The initiative coincided with the 73rd anniversary of the mass deportation of Ingush and Chechens carried out on 23 February 1944 on Stalin’s orders, known under the codename Operation Lentil. At that time, around half a million people were forcibly deported from the Chechen–Ingush ASSR, tens of thousands of whom died en route or in places of exile.
Despite passing in its first reading, the law faced criticism. Representatives of Russia’s Communist Party (KPRF), in particular MPs Valery Rashkin and Vladimir Kashin, spoke out against the initiative.

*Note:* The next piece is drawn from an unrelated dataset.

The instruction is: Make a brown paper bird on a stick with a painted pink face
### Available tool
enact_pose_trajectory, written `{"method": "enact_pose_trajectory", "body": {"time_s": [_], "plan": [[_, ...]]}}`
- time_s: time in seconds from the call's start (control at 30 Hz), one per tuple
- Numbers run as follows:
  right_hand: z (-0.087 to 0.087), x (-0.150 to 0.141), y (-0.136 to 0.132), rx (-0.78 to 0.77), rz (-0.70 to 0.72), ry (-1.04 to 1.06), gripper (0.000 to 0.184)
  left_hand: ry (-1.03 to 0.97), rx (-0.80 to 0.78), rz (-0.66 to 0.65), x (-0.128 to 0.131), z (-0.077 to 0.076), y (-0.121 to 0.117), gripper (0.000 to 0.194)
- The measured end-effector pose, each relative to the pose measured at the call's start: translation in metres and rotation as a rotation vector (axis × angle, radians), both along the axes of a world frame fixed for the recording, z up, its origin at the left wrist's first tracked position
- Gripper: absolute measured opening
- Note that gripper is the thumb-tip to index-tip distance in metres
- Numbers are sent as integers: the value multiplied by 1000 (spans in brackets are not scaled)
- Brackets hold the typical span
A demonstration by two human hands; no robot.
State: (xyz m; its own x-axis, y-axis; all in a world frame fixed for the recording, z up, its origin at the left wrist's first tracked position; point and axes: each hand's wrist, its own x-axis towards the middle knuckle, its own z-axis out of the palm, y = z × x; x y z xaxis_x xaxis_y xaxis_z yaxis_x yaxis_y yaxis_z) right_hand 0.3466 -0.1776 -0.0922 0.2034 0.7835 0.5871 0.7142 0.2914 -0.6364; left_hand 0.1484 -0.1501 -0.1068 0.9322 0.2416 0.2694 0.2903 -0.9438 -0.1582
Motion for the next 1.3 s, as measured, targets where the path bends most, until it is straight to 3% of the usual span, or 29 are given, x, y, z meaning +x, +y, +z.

Rashkin complained to the Prosecutor General’s Office, stating that the law ‘violates the principle of equality before the law and infringes citizens’ right to freedom of speech and expression of opinion’. Kashin, speaking on behalf of the party, claimed that ‘the deportation of Ingush and Chechens on Stalin’s orders in 1944 benefited the peoples of the North Caucasus’.
‘The Vainakhs [a term for Chechen and Ingush people] have no grounds to be offended by Stalin: when making the decision on deportation, the authorities wanted to protect the highlanders from reprisals by the fascists’, Kashin said.
In turn, the speaker of the Ingush Parliament at the time, Zelimkhan Yevloev, promised that the law would be adopted ‘in any case’.
‘Some people may hold another opinion about Stalin’s crimes, let them think so, but we will go to the end, we will consider and adopt the law in any case’, Yevloev told Russian media-outlet Kommersant.
However, later, work on the draft law was frozen, though its subsequent withdrawal was never publicly announced.
In recent years, Russia has seen an increase in the number of monuments, busts. and memorial plaques dedicated to Stalin. At present, there are no fewer than 110 monuments and memorials to Stalin in Russia, most of them installed during the presidency of Vladimir Putin. Among the regions with the highest number of such monuments are North Ossetia and Daghestan, both neighbouring Ingushetia, as well as Yakutia.